" Signal faible " : vers un nouveau foyer de tensions dans le Caucase?

28.01.2019

Les faits. Le 22 janvier, des représentants du Daghestan et de la Tchétchénie se sont rencontrés à Makhatchkala afin de discuter de la frontière administrative entre les deux républiques nord-caucasiennes. Des groupes de travail ont été mis en place, la question devant être bouclée d’ici la fin de l’année selon les autorités des deux « sujets » de la Fédération de Russie.

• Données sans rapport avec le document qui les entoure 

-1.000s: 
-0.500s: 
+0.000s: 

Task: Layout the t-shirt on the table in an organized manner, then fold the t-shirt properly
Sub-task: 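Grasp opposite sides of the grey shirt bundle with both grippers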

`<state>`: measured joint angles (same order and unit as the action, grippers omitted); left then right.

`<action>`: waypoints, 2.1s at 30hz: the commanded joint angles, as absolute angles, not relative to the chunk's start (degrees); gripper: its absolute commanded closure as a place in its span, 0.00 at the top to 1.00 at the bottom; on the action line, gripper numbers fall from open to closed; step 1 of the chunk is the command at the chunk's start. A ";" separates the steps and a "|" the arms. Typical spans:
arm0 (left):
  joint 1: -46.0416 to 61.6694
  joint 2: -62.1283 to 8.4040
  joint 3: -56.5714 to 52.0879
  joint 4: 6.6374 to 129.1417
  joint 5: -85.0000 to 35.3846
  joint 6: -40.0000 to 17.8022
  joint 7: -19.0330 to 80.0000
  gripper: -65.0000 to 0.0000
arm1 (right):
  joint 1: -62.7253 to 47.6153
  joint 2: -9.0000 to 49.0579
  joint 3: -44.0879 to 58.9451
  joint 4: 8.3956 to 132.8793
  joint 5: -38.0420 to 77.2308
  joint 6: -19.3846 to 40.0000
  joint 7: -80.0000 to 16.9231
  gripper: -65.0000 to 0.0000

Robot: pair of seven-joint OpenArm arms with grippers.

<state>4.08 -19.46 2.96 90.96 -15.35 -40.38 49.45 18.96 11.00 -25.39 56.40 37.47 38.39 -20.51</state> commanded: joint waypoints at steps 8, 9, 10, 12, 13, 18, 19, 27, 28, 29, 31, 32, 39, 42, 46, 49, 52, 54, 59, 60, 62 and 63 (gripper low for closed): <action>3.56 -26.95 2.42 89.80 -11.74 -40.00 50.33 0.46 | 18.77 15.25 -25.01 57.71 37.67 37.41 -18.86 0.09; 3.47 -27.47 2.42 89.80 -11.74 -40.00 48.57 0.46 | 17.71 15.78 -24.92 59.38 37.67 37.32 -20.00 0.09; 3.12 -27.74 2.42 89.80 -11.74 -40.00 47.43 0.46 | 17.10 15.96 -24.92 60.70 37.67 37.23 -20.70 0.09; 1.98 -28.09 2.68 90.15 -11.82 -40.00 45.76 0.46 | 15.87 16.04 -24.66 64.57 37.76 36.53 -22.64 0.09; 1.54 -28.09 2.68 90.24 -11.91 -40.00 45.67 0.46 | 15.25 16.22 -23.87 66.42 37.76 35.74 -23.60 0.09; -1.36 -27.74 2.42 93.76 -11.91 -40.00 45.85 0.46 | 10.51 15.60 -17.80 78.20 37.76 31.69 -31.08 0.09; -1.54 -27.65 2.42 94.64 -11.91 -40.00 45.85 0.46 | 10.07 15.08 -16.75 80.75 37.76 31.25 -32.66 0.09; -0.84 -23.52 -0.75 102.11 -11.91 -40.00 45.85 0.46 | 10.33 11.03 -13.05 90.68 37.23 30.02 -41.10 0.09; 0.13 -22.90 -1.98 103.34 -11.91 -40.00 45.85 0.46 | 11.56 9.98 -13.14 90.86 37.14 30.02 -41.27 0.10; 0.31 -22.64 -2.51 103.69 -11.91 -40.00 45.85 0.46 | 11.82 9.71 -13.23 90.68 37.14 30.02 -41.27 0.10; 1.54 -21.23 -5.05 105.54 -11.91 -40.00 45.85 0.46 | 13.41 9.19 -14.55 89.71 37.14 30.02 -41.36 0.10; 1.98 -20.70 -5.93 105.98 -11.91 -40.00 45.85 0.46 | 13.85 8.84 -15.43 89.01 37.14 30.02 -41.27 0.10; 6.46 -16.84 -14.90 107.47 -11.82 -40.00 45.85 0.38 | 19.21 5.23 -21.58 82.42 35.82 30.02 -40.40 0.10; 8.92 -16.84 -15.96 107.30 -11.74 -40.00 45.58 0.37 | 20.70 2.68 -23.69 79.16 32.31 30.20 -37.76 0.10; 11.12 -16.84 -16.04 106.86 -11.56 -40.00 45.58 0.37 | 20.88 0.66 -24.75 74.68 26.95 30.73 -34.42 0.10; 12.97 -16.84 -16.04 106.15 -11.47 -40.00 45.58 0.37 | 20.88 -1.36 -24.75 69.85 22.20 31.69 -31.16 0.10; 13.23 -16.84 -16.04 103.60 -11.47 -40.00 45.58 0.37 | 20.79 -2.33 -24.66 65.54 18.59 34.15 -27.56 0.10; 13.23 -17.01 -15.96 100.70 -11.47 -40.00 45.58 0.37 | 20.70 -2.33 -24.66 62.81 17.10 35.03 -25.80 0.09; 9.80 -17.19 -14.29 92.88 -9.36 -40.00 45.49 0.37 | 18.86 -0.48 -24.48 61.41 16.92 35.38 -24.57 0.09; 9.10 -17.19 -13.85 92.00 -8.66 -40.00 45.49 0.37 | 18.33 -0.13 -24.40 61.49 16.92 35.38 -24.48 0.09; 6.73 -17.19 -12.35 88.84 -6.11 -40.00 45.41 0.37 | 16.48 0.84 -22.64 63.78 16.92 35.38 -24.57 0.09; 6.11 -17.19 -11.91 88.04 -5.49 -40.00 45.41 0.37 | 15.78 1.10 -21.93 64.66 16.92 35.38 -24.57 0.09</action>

Rappel historique. En février 1944, l’ensemble des Tchétchènes sont déportés en Asie centrale sur ordre de Staline. Au Daghestan, plusieurs villages du district d’Aoukhovski – qui sera dissous – sont concernés. Les autorités soviétiques y favorisent l’implantation de représentants d’autres ethnies du Daghestan, en particulier d’Avars et de Laks. En 1957, les Tchétchènes commencent à rentrer, ce qui entraîne des tensions avec les nouveaux occupants des lieux.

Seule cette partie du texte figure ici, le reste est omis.